In summary, the current stage of target detection model performance evaluation has two main shortcomings: the limitations of single-dimensional evaluation and the lack of a comprehensive evaluation mechanism.
(1)
The limitations of single-dimensional evaluation
In the existing literature, the performance evaluation of target detection models is often limited to the testing phase, neglecting the model’s training and actual application process. This single-dimensional evaluation method fails to fully capture a model’s performance in actual deployment. Especially for SAR image processing, models face different challenges and performance requirements at the training, testing, and application stages. For example, a model may exhibit excellent accuracy during the testing phase but require significant computational resources during training or fail to effectively adapt to new data types and complex scenes when processing actual SAR images. Without single-stage evaluation, we cannot deeply understand the comprehensive performance and applicability of models when dealing with SAR image data.
(2)
The lack of a comprehensive evaluation mechanism
Current evaluation methods often list multiple detection results simply, without providing a comprehensive evaluation of a model’s overall performance or an in-depth analysis of its applicability. The limitation of these methods is that although a model’s performance can be observed from multiple dimensions, there is a lack of a comprehensive performance evaluation system, making it difficult to guide model optimization and practical application decisions. In the field of SAR image applications, whether a model can adapt to different environmental conditions, its robustness in handling high data diversity, and its performance in terms of resource consumption and execution efficiency are key indicators for assessing whether it meets practical application needs. Without a comprehensive evaluation mechanism, it is difficult to fully evaluate the true value and potential application range of models in processing SAR images.
Therefore, to address the limitations of single-dimensional evaluation and the lack of a comprehensive evaluation mechanism in the field of target detection, this paper proposes a multi-dimensional evaluation method for deep learning models used in SAR image target detection. The contributions of this paper are as follows:
  • Proposing a multi-dimensional evaluation metric system for deep learning models in SAR image target detection, covering the training stage, testing stage, and application stage. The training stage includes training efficiency and training sample impact; the testing stage includes model performance, evaluation based on model application, and evaluation based on model tasks; and the application stage includes evaluation for model operation and model deployment.
  • Proposing a multi-indicator comprehensive evaluation method based on entropy weight correlation scaling, aimed at comprehensively evaluating multi-dimensional indicators, providing a mechanism for balanced and comprehensive evaluation of model performance.
  • Constructing a multi-dimensional deep learning target detection performance profile, presenting the performance of target detection models in a multi-dimensional visual manner.
The remainder of this paper is organized as follows: Section 2 introduces the multidimensional evaluation method for deep learning models aimed at SAR image target detection; Section 3 introduces the multi-indicator comprehensive evaluation method based on entropy-weighted relevance scaling; Section 4 presents the experiments and evaluation results of this paper; and the conclusions of this paper will be given in Section 5.
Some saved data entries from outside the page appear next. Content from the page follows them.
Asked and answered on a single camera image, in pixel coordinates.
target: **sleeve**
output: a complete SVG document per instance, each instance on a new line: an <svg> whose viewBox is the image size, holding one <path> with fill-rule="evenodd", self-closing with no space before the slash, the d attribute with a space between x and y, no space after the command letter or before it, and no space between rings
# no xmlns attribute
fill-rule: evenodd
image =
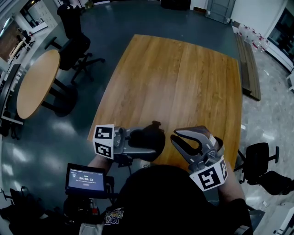
<svg viewBox="0 0 294 235"><path fill-rule="evenodd" d="M227 234L234 234L241 226L247 226L249 229L244 235L252 235L252 225L246 202L243 199L235 199L227 204L221 205L223 214L223 225Z"/></svg>

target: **bottle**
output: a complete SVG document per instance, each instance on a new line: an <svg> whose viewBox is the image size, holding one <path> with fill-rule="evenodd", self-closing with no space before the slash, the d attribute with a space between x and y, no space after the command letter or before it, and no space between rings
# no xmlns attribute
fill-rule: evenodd
<svg viewBox="0 0 294 235"><path fill-rule="evenodd" d="M250 34L248 35L248 38L247 38L247 40L246 40L246 42L248 42L248 43L252 43L254 40L256 40L256 39L258 39L257 38L257 34L256 34L256 32L255 32L255 29L252 29L252 31L250 32Z"/></svg>
<svg viewBox="0 0 294 235"><path fill-rule="evenodd" d="M262 40L263 40L263 37L260 36L258 38L255 38L253 41L252 41L252 46L255 50L261 50L261 44L262 44Z"/></svg>
<svg viewBox="0 0 294 235"><path fill-rule="evenodd" d="M261 45L261 50L266 51L269 46L268 40L263 40L263 44Z"/></svg>
<svg viewBox="0 0 294 235"><path fill-rule="evenodd" d="M243 24L241 27L239 27L238 34L241 36L241 38L243 40L246 40L246 38L248 37L249 32L250 32L250 28L248 26Z"/></svg>

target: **wooden table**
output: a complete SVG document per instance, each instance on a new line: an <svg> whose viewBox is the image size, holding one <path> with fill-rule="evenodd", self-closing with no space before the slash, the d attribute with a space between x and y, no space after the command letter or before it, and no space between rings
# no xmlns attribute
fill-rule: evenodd
<svg viewBox="0 0 294 235"><path fill-rule="evenodd" d="M55 79L60 64L60 55L57 50L49 50L41 55L28 70L23 78L17 96L17 113L22 119L32 116L40 105L45 106L65 116L74 108L77 100L77 90L73 86L66 86ZM57 91L52 87L56 84L62 90ZM47 103L45 98L48 93L57 99L54 105Z"/></svg>
<svg viewBox="0 0 294 235"><path fill-rule="evenodd" d="M9 54L9 58L12 59L17 54L17 52L20 49L20 47L24 44L24 41L25 41L25 39L17 44L16 48L13 49L11 51L11 53Z"/></svg>
<svg viewBox="0 0 294 235"><path fill-rule="evenodd" d="M176 128L205 125L224 140L225 159L234 167L241 108L235 59L190 43L135 35L109 81L88 140L98 124L128 128L160 121L166 142L155 163L187 169L170 135Z"/></svg>

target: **round wooden table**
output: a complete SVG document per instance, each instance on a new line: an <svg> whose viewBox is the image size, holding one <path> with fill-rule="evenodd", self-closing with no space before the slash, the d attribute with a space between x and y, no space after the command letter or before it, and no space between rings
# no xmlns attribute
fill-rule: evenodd
<svg viewBox="0 0 294 235"><path fill-rule="evenodd" d="M65 116L72 111L78 93L75 87L66 86L55 78L59 64L58 51L49 50L41 55L28 70L17 95L17 113L20 118L29 118L40 105L53 110L60 116ZM54 89L53 83L62 91ZM48 93L56 97L54 105L44 101Z"/></svg>

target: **metal frame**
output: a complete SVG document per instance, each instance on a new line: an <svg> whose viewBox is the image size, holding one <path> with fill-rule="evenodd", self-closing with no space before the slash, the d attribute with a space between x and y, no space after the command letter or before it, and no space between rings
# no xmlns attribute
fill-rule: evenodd
<svg viewBox="0 0 294 235"><path fill-rule="evenodd" d="M15 79L17 79L17 76L19 77L19 79L22 78L25 75L26 71L27 70L24 69L23 67L21 67L20 64L14 64L12 66L11 71L8 74L8 78L7 78L6 83L3 87L2 93L0 95L0 102L4 100L2 108L1 108L2 109L1 110L1 119L5 119L7 121L17 123L20 125L23 125L23 122L4 116L4 111L5 111L5 106L6 106L8 97L9 97L9 93L11 92L11 86L12 86L13 81L15 81Z"/></svg>

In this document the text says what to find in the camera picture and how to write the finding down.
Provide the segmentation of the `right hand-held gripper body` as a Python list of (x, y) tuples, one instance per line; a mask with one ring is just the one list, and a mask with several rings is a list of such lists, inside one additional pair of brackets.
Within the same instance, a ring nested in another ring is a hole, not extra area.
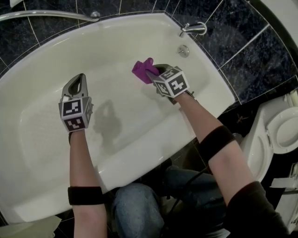
[(173, 75), (159, 75), (161, 82), (156, 82), (154, 85), (157, 89), (157, 93), (162, 97), (167, 97), (172, 104), (175, 104), (175, 97), (182, 93), (186, 93), (192, 98), (194, 92), (189, 91), (189, 84), (184, 75), (184, 72), (178, 66), (173, 66)]

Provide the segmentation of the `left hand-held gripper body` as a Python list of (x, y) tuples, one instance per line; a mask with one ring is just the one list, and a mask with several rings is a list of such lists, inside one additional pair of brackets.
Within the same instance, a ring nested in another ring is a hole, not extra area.
[(88, 128), (93, 113), (91, 97), (61, 101), (58, 107), (61, 121), (68, 133)]

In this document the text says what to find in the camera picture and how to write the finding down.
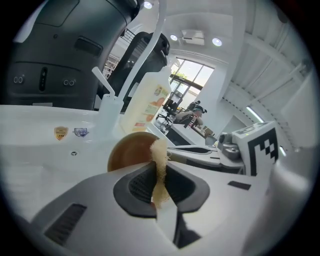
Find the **sticker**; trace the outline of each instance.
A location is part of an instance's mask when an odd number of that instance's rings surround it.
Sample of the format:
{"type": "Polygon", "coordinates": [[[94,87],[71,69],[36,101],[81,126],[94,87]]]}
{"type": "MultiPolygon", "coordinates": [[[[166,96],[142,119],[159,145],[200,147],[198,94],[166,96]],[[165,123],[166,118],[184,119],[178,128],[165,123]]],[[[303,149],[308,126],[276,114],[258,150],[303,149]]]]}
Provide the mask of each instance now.
{"type": "Polygon", "coordinates": [[[85,137],[89,132],[87,131],[87,128],[74,128],[73,133],[78,137],[85,137]]]}
{"type": "Polygon", "coordinates": [[[54,128],[55,137],[61,141],[68,133],[68,127],[58,126],[54,128]]]}
{"type": "Polygon", "coordinates": [[[159,108],[165,102],[168,94],[169,92],[167,90],[162,86],[157,85],[151,101],[146,106],[144,112],[138,117],[138,120],[132,129],[133,132],[142,132],[146,130],[148,123],[152,121],[159,108]]]}
{"type": "Polygon", "coordinates": [[[261,160],[266,158],[272,164],[274,164],[279,158],[276,129],[272,128],[266,133],[260,135],[259,137],[256,137],[253,140],[248,141],[248,148],[250,155],[251,176],[256,176],[258,173],[257,163],[260,162],[259,159],[261,160]]]}

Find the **brown bowl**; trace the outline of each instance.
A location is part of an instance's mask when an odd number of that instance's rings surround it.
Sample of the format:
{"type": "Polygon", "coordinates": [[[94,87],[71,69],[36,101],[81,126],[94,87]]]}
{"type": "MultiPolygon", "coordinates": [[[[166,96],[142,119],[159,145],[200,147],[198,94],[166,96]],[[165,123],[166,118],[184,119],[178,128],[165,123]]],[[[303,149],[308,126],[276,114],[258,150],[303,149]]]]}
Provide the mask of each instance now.
{"type": "Polygon", "coordinates": [[[149,132],[138,131],[123,137],[109,156],[107,171],[133,166],[152,160],[150,146],[159,138],[149,132]]]}

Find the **bottle label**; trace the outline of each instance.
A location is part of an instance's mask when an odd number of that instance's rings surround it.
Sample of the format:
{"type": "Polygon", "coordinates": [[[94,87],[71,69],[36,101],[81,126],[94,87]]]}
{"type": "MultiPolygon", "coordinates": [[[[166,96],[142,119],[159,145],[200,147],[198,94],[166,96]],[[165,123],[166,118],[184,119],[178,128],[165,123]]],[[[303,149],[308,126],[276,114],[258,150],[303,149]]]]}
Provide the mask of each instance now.
{"type": "Polygon", "coordinates": [[[152,94],[152,98],[146,106],[145,110],[140,114],[132,131],[143,132],[147,129],[147,125],[152,121],[159,108],[165,102],[169,92],[161,85],[158,85],[152,94]]]}
{"type": "Polygon", "coordinates": [[[196,119],[197,119],[196,117],[193,117],[193,118],[192,118],[192,120],[191,120],[190,123],[189,123],[189,126],[190,126],[190,127],[195,123],[196,119]]]}

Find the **vent grille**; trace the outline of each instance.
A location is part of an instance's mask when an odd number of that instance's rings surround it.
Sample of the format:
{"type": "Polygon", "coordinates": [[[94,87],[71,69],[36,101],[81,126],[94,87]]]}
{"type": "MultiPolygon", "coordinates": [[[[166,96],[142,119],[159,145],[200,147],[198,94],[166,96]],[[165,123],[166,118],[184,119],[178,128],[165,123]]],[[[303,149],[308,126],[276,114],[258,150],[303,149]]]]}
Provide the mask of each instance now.
{"type": "Polygon", "coordinates": [[[191,179],[167,166],[165,188],[177,205],[192,195],[196,189],[196,184],[191,179]]]}
{"type": "Polygon", "coordinates": [[[102,53],[103,47],[95,42],[90,41],[84,37],[80,37],[74,44],[74,48],[86,52],[94,57],[99,57],[102,53]]]}
{"type": "Polygon", "coordinates": [[[129,190],[135,198],[150,204],[156,183],[156,172],[153,169],[151,171],[144,171],[130,181],[129,190]]]}
{"type": "Polygon", "coordinates": [[[87,207],[73,203],[44,233],[46,237],[63,246],[87,207]]]}

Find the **table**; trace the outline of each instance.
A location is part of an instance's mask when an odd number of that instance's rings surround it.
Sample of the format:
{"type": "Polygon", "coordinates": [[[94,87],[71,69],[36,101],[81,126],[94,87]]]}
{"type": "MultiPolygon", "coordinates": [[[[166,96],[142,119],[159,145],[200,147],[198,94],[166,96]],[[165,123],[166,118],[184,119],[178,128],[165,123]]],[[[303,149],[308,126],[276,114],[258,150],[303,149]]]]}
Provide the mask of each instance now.
{"type": "Polygon", "coordinates": [[[191,127],[191,129],[193,129],[197,134],[199,134],[201,137],[205,137],[206,133],[204,131],[201,131],[201,129],[199,129],[196,126],[191,127]]]}
{"type": "Polygon", "coordinates": [[[159,139],[166,139],[168,147],[175,146],[153,123],[150,123],[145,131],[156,135],[159,139]]]}
{"type": "Polygon", "coordinates": [[[173,124],[166,137],[176,146],[198,145],[205,146],[205,138],[191,128],[185,128],[184,124],[173,124]]]}

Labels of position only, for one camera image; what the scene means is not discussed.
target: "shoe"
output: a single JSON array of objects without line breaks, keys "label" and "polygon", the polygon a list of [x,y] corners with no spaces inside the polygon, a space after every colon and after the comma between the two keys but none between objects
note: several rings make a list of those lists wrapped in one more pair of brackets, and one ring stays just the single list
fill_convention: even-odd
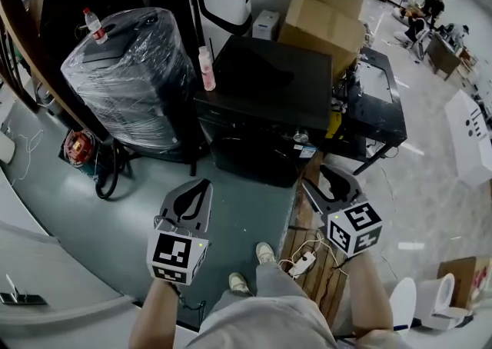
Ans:
[{"label": "shoe", "polygon": [[260,242],[256,245],[256,256],[258,256],[260,264],[275,263],[274,251],[266,242]]},{"label": "shoe", "polygon": [[246,280],[238,272],[233,272],[231,275],[229,275],[229,288],[232,291],[242,291],[243,293],[250,293]]}]

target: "gray marble floor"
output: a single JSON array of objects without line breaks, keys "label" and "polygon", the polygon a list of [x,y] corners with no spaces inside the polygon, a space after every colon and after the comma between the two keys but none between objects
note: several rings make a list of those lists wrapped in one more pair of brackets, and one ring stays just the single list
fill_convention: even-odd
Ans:
[{"label": "gray marble floor", "polygon": [[[373,49],[386,54],[397,78],[408,139],[394,158],[380,159],[357,179],[384,218],[374,260],[385,283],[411,277],[435,278],[441,261],[492,254],[492,197],[488,183],[471,189],[457,178],[444,106],[460,88],[458,74],[435,75],[393,38],[405,27],[391,15],[393,5],[364,0],[361,20],[375,33]],[[347,168],[358,162],[327,156]],[[335,326],[347,317],[347,289]]]}]

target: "forearm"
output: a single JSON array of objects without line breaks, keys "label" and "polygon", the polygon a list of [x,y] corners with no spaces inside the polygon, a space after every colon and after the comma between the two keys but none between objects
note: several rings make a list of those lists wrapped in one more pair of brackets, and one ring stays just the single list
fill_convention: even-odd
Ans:
[{"label": "forearm", "polygon": [[130,349],[172,349],[178,296],[166,282],[155,279],[131,330]]},{"label": "forearm", "polygon": [[393,330],[391,311],[383,284],[368,252],[348,262],[351,308],[357,338],[372,330]]}]

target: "gray pants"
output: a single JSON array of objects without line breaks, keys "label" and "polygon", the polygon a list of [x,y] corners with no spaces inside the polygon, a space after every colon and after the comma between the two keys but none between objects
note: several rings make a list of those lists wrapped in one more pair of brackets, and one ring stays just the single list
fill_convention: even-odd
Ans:
[{"label": "gray pants", "polygon": [[[308,298],[301,287],[276,263],[259,264],[256,267],[256,287],[258,288],[257,297],[299,296]],[[242,291],[225,291],[210,313],[252,296],[253,294]]]}]

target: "white marker cube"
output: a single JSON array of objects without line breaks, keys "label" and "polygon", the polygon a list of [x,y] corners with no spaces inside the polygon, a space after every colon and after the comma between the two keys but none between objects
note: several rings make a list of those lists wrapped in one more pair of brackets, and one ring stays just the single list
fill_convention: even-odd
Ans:
[{"label": "white marker cube", "polygon": [[375,246],[383,221],[365,201],[328,215],[326,237],[349,258]]},{"label": "white marker cube", "polygon": [[208,240],[153,230],[147,243],[147,266],[154,278],[189,285],[205,255]]}]

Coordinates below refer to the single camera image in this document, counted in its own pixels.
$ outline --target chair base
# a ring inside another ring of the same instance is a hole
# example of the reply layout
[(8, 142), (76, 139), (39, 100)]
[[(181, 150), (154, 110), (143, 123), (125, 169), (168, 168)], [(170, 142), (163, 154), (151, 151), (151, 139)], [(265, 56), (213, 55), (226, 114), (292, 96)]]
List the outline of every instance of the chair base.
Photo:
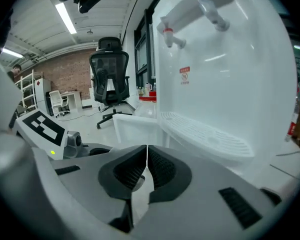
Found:
[(60, 115), (62, 115), (64, 117), (65, 115), (68, 115), (68, 114), (70, 114), (70, 111), (64, 110), (64, 111), (60, 111), (58, 114), (55, 114), (54, 116), (55, 116), (55, 118), (57, 118)]
[(105, 114), (105, 115), (102, 116), (102, 120), (99, 121), (96, 124), (96, 128), (97, 129), (101, 129), (100, 124), (102, 124), (102, 123), (104, 123), (106, 121), (109, 121), (110, 119), (113, 118), (113, 115), (115, 115), (115, 114), (123, 114), (123, 115), (131, 115), (132, 116), (132, 114), (122, 113), (121, 111), (117, 112), (115, 108), (112, 111), (113, 111), (113, 113), (111, 113), (111, 114)]

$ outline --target white wall
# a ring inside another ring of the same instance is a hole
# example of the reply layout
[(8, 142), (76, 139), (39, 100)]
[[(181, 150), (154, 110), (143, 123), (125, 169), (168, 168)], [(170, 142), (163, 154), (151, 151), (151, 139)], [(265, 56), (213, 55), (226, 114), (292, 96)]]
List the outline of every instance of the white wall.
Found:
[(136, 108), (139, 104), (139, 97), (136, 92), (136, 65), (135, 65), (135, 37), (134, 31), (137, 29), (140, 21), (142, 20), (145, 9), (147, 9), (153, 0), (137, 0), (132, 11), (129, 23), (126, 28), (124, 41), (122, 44), (123, 50), (129, 54), (129, 62), (126, 69), (126, 76), (129, 76), (129, 92), (130, 97), (127, 102)]
[(123, 42), (122, 49), (129, 54), (128, 66), (125, 75), (129, 78), (129, 93), (130, 97), (126, 100), (131, 106), (137, 108), (139, 98), (137, 97), (136, 84), (136, 67), (135, 67), (135, 40), (134, 32), (127, 31)]

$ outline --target table
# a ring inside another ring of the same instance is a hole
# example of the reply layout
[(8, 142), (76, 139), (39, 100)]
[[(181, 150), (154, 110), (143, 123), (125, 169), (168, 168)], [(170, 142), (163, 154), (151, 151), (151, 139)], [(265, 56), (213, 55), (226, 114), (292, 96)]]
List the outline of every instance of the table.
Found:
[(61, 94), (61, 97), (68, 98), (68, 105), (70, 112), (81, 112), (82, 103), (79, 91), (69, 91)]

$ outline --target white chair
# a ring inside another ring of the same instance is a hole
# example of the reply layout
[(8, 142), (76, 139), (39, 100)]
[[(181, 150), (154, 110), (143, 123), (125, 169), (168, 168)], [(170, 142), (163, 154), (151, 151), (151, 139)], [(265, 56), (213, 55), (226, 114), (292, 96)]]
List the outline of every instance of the white chair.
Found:
[(65, 113), (70, 113), (69, 110), (62, 110), (62, 108), (68, 106), (68, 98), (67, 96), (61, 97), (61, 94), (58, 90), (54, 90), (49, 92), (50, 99), (51, 99), (51, 107), (53, 110), (53, 115), (57, 118), (60, 114), (62, 116)]

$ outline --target window frame
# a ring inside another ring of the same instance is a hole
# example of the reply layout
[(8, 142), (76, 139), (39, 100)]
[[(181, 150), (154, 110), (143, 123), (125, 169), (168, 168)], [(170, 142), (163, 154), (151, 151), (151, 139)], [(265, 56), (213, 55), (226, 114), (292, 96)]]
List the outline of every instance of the window frame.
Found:
[[(143, 74), (145, 71), (147, 72), (148, 83), (153, 85), (156, 81), (153, 71), (154, 69), (154, 55), (153, 55), (153, 43), (152, 43), (152, 36), (151, 33), (151, 26), (152, 26), (152, 15), (154, 14), (155, 7), (159, 3), (160, 0), (153, 0), (151, 5), (148, 9), (144, 10), (143, 17), (134, 31), (134, 64), (135, 64), (135, 81), (137, 87), (145, 87), (143, 81)], [(146, 65), (142, 68), (139, 68), (138, 64), (138, 50), (145, 40), (146, 45)]]

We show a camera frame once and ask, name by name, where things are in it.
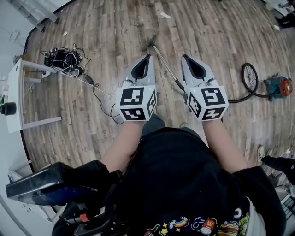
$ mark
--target graphic print
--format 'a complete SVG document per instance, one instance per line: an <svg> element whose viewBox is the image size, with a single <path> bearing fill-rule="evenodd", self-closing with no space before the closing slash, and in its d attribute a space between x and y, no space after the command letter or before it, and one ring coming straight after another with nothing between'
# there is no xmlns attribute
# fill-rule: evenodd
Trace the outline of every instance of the graphic print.
<svg viewBox="0 0 295 236"><path fill-rule="evenodd" d="M175 228L185 227L189 223L186 217L181 217L180 219L181 221L178 221L178 222L176 220L171 221L169 223L169 229L173 229L173 227Z"/></svg>
<svg viewBox="0 0 295 236"><path fill-rule="evenodd" d="M242 210L240 208L237 208L235 210L234 219L239 219L242 216Z"/></svg>
<svg viewBox="0 0 295 236"><path fill-rule="evenodd" d="M240 220L240 233L239 236L245 236L248 228L249 223L249 213L246 214L246 216Z"/></svg>
<svg viewBox="0 0 295 236"><path fill-rule="evenodd" d="M153 227L152 229L147 229L147 232L144 234L144 236L154 236L155 232L157 232L159 227L160 227L160 225L156 224L155 227Z"/></svg>
<svg viewBox="0 0 295 236"><path fill-rule="evenodd" d="M225 221L220 225L217 235L218 236L237 236L239 232L239 224L236 221Z"/></svg>
<svg viewBox="0 0 295 236"><path fill-rule="evenodd" d="M200 231L200 230L199 230L199 227L200 227L201 225L203 225L204 222L205 222L205 220L203 220L202 217L200 216L200 217L198 217L198 218L195 219L195 221L194 221L193 224L191 224L191 228L192 228L193 230L199 232L199 231Z"/></svg>
<svg viewBox="0 0 295 236"><path fill-rule="evenodd" d="M162 229L162 230L160 231L160 234L161 234L162 236L166 235L167 233L168 233L168 229Z"/></svg>
<svg viewBox="0 0 295 236"><path fill-rule="evenodd" d="M217 220L214 218L209 218L206 222L202 225L200 232L204 235L211 235L213 229L215 228Z"/></svg>

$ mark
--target black pants
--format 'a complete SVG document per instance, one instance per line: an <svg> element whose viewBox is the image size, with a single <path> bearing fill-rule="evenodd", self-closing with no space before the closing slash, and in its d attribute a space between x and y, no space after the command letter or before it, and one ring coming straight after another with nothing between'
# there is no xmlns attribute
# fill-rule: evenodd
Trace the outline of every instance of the black pants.
<svg viewBox="0 0 295 236"><path fill-rule="evenodd" d="M156 114L152 114L150 120L143 126L142 137L144 137L147 134L154 133L157 130L165 127L165 122L161 120L161 118L158 117ZM190 128L184 127L180 129L193 134L197 138L200 138L200 136Z"/></svg>
<svg viewBox="0 0 295 236"><path fill-rule="evenodd" d="M287 16L281 19L277 18L277 21L280 23L282 27L291 28L295 26L295 15L292 13L289 13Z"/></svg>
<svg viewBox="0 0 295 236"><path fill-rule="evenodd" d="M261 159L263 164L278 170L282 171L288 178L291 184L295 185L295 160L291 158L284 157L270 157L265 156Z"/></svg>

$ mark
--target black t-shirt
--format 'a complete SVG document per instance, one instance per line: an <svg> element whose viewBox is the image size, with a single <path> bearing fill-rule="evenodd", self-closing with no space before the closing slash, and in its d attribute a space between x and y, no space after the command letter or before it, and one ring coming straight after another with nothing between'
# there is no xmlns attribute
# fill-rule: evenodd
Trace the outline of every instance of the black t-shirt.
<svg viewBox="0 0 295 236"><path fill-rule="evenodd" d="M122 189L128 236L244 236L248 198L267 235L284 232L285 214L260 167L230 174L201 139L179 129L161 129L139 144Z"/></svg>

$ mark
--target sneaker
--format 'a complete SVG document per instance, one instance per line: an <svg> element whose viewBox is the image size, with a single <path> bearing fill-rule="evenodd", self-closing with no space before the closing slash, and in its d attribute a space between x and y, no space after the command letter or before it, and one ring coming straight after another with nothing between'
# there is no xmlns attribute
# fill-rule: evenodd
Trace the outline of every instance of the sneaker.
<svg viewBox="0 0 295 236"><path fill-rule="evenodd" d="M258 163L261 163L261 159L265 156L266 156L266 153L264 152L264 147L262 145L260 145L257 150Z"/></svg>
<svg viewBox="0 0 295 236"><path fill-rule="evenodd" d="M188 123L184 123L180 126L180 128L189 128L189 124Z"/></svg>
<svg viewBox="0 0 295 236"><path fill-rule="evenodd" d="M282 26L282 20L280 18L275 17L275 19L277 20L279 26Z"/></svg>
<svg viewBox="0 0 295 236"><path fill-rule="evenodd" d="M267 156L272 156L272 149L269 149L266 153Z"/></svg>

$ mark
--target vacuum hose
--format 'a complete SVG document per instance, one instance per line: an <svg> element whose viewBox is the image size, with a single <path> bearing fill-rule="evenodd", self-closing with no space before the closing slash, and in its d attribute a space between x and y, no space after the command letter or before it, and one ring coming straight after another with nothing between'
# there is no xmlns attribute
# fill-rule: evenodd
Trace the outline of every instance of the vacuum hose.
<svg viewBox="0 0 295 236"><path fill-rule="evenodd" d="M246 66L250 66L252 68L252 70L254 71L254 74L255 74L255 80L256 80L256 85L255 85L255 88L254 90L251 90L251 88L249 88L249 86L247 85L246 83L246 80L245 80L245 76L244 76L244 71L246 69ZM242 66L242 82L245 86L245 88L249 91L249 95L247 95L246 97L244 98L240 98L240 99L236 99L236 100L229 100L229 103L238 103L238 102L242 102L242 101L246 101L247 99L249 99L250 97L252 97L253 95L254 96L257 96L257 97L260 97L260 98L270 98L278 93L280 93L280 91L276 90L274 91L272 94L268 94L268 95L262 95L262 94L257 94L256 91L258 89L258 85L259 85L259 80L258 80L258 75L257 75L257 72L254 68L254 66L252 66L250 63L246 62L243 66Z"/></svg>
2. Multidimensional Evaluation Method for Deep Learning Models for Synthetic Aperture Radar Image Target Detection

2.1. The Implications of Multidimensional Evaluation Methods for Deep Learning Models

With the development of artificial intelligence technology, the demand for deep learning models tailored to specific scenarios and application backgrounds is increasing, especially for applications with limited resources, which require specific models to match. Finding ways in which we can comprehensively, objectively, and systematically evaluate a model have become an urgent issue to be addressed on the path of artificial intelligence technology development, and there is still a large gap in the research in this area. Therefore, establishing a complete multi-dimensional evaluation system is very necessary.
The multi-dimensional evaluation method of deep learning, that is, an application-oriented, multi-dimensional evaluation method based on model applicability, aims to provide model decision-makers with reliable, comprehensive, and systematic performance and applicability assessments. Specifically, this evaluation method covers the key stages of deep learning models according to the time dimension, including the training phase, testing phase, and application phase.
The evaluation during the training phase is divided into two aspects: One is the processual representation of the model from the beginning to the end of training, which records the basic evaluation results of model training. The other is the assessment of the impact of different training samples on model performance, including aspects such as the balance, scale, annotation quality, and contamination of the data sample set.
The testing phase evaluation is carried out after model training is completed, consisting of the performance of a large number of tests of different dimensions and intensities to ensure the diversity and comprehensiveness of this phase’s assessment. Typically, the input of the model during the testing phase consists of samples prepared according to testing dimensions, and the output is the model’s test results.
The application phase evaluation assesses the usability of a model intended for deployment on end devices. This phase is closely integrated with the specific application scenarios of the deep learning model, directly reflecting the degree of match between the model and the application tasks, and the model can be adjusted accordingly based on the results of the application phase evaluation.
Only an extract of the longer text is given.